ASSIGNED TASK
Please retype all the data below exactly, line for line.
*** Block opens ***
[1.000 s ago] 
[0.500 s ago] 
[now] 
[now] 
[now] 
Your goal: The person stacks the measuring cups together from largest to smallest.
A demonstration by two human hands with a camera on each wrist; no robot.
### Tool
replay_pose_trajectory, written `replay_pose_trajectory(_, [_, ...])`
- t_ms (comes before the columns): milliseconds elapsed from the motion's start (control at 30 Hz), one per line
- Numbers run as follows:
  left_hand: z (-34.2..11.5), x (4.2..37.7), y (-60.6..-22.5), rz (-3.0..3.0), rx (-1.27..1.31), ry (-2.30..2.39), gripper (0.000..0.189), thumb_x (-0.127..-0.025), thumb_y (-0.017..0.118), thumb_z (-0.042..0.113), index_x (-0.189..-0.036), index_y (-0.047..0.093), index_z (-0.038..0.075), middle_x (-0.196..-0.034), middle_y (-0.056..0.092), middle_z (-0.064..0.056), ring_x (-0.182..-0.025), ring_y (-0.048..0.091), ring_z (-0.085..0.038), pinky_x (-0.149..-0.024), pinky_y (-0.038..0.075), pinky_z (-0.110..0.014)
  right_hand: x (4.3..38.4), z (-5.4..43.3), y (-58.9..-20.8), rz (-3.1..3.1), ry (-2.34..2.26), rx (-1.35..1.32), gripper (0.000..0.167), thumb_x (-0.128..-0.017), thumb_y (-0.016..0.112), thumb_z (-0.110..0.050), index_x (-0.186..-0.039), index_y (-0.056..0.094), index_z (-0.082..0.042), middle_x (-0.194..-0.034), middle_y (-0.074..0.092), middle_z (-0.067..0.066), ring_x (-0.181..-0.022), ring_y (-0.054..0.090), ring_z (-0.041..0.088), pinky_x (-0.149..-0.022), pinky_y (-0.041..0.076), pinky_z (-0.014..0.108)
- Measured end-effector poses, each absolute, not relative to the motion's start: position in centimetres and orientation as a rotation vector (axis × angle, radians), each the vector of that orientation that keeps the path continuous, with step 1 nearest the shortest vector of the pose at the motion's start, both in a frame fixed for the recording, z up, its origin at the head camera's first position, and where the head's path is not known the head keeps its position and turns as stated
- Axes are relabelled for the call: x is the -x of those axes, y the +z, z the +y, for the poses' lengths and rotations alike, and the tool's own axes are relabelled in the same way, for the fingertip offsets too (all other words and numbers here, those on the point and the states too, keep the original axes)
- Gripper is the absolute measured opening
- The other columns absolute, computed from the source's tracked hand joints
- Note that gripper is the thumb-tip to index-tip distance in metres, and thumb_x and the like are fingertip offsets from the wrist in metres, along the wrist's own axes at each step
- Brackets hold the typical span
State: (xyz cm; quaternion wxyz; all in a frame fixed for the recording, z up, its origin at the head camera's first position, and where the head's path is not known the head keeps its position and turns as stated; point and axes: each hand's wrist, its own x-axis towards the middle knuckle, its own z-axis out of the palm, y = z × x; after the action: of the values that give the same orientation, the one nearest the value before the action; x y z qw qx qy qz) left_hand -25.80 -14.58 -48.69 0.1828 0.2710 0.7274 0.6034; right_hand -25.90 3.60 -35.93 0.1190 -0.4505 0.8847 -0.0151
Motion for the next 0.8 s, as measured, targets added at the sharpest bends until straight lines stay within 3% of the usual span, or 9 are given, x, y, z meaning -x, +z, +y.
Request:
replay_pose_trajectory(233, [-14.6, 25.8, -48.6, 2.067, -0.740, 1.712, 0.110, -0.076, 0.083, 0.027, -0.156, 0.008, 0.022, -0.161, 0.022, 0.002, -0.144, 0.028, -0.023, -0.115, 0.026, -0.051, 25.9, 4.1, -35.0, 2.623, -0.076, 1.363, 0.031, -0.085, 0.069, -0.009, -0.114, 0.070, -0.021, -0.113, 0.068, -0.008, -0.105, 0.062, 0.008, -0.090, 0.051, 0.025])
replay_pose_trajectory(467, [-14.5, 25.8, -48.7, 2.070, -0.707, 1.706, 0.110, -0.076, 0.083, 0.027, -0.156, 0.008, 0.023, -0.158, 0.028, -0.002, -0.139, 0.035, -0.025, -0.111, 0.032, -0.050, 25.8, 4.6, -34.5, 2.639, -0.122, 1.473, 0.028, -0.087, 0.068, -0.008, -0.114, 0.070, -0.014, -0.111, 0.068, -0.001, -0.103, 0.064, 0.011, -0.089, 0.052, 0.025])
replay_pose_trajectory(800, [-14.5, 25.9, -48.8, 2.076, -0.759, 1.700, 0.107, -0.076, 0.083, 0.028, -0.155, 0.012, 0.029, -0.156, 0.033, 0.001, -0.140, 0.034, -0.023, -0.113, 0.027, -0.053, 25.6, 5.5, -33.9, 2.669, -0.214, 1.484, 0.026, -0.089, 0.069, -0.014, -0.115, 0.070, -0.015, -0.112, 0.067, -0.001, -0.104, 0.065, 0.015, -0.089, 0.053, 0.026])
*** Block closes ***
TASK ANSWER
[1.000 s ago] 
[0.500 s ago] 
[now] 
[now] 
[now] 
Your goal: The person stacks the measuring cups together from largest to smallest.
A demonstration by two human hands with a camera on each wrist; no robot.
### Tool
replay_pose_trajectory, written `replay_pose_trajectory(_, [_, ...])`
- t_ms (comes before the columns): milliseconds elapsed from the motion's start (control at 30 Hz), one per line
- Numbers run as follows:
  left_hand: z (-34.2..11.5), x (4.2..37.7), y (-60.6..-22.5), rz (-3.0..3.0), rx (-1.27..1.31), ry (-2.30..2.39), gripper (0.000..0.189), thumb_x (-0.127..-0.025), thumb_y (-0.017..0.118), thumb_z (-0.042..0.113), index_x (-0.189..-0.036), index_y (-0.047..0.093), index_z (-0.038..0.075), middle_x (-0.196..-0.034), middle_y (-0.056..0.092), middle_z (-0.064..0.056), ring_x (-0.182..-0.025), ring_y (-0.048..0.091), ring_z (-0.085..0.038), pinky_x (-0.149..-0.024), pinky_y (-0.038..0.075), pinky_z (-0.110..0.014)
  right_hand: x (4.3..38.4), z (-5.4..43.3), y (-58.9..-20.8), rz (-3.1..3.1), ry (-2.34..2.26), rx (-1.35..1.32), gripper (0.000..0.167), thumb_x (-0.128..-0.017), thumb_y (-0.016..0.112), thumb_z (-0.110..0.050), index_x (-0.186..-0.039), index_y (-0.056..0.094), index_z (-0.082..0.042), middle_x (-0.194..-0.034), middle_y (-0.074..0.092), middle_z (-0.067..0.066), ring_x (-0.181..-0.022), ring_y (-0.054..0.090), ring_z (-0.041..0.088), pinky_x (-0.149..-0.022), pinky_y (-0.041..0.076), pinky_z (-0.014..0.108)
- Measured end-effector poses, each absolute, not relative to the motion's start: position in centimetres and orientation as a rotation vector (axis × angle, radians), each the vector of that orientation that keeps the path continuous, with step 1 nearest the shortest vector of the pose at the motion's start, both in a frame fixed for the recording, z up, its origin at the head camera's first position, and where the head's path is not known the head keeps its position and turns as stated
- Axes are relabelled for the call: x is the -x of those axes, y the +z, z the +y, for the poses' lengths and rotations alike, and the tool's own axes are relabelled in the same way, for the fingertip offsets too (all other words and numbers here, those on the point and the states too, keep the original axes)
- Gripper is the absolute measured opening
- The other columns absolute, computed from the source's tracked hand joints
- Note that gripper is the thumb-tip to index-tip distance in metres, and thumb_x and the like are fingertip offsets from the wrist in metres, along the wrist's own axes at each step
- Brackets hold the typical span
State: (xyz cm; quaternion wxyz; all in a frame fixed for the recording, z up, its origin at the head camera's first position, and where the head's path is not known the head keeps its position and turns as stated; point and axes: each hand's wrist, its own x-axis towards the middle knuckle, its own z-axis out of the palm, y = z × x; after the action: of the values that give the same orientation, the one nearest the value before the action; x y z qw qx qy qz) left_hand -25.80 -14.58 -48.69 0.1828 0.2710 0.7274 0.6034; right_hand -25.90 3.60 -35.93 0.1190 -0.4505 0.8847 -0.0151
Motion for the next 0.8 s, as measured, targets added at the sharpest bends until straight lines stay within 3% of the usual span, or 9 are given, x, y, z meaning -x, +z, +y.
Request:
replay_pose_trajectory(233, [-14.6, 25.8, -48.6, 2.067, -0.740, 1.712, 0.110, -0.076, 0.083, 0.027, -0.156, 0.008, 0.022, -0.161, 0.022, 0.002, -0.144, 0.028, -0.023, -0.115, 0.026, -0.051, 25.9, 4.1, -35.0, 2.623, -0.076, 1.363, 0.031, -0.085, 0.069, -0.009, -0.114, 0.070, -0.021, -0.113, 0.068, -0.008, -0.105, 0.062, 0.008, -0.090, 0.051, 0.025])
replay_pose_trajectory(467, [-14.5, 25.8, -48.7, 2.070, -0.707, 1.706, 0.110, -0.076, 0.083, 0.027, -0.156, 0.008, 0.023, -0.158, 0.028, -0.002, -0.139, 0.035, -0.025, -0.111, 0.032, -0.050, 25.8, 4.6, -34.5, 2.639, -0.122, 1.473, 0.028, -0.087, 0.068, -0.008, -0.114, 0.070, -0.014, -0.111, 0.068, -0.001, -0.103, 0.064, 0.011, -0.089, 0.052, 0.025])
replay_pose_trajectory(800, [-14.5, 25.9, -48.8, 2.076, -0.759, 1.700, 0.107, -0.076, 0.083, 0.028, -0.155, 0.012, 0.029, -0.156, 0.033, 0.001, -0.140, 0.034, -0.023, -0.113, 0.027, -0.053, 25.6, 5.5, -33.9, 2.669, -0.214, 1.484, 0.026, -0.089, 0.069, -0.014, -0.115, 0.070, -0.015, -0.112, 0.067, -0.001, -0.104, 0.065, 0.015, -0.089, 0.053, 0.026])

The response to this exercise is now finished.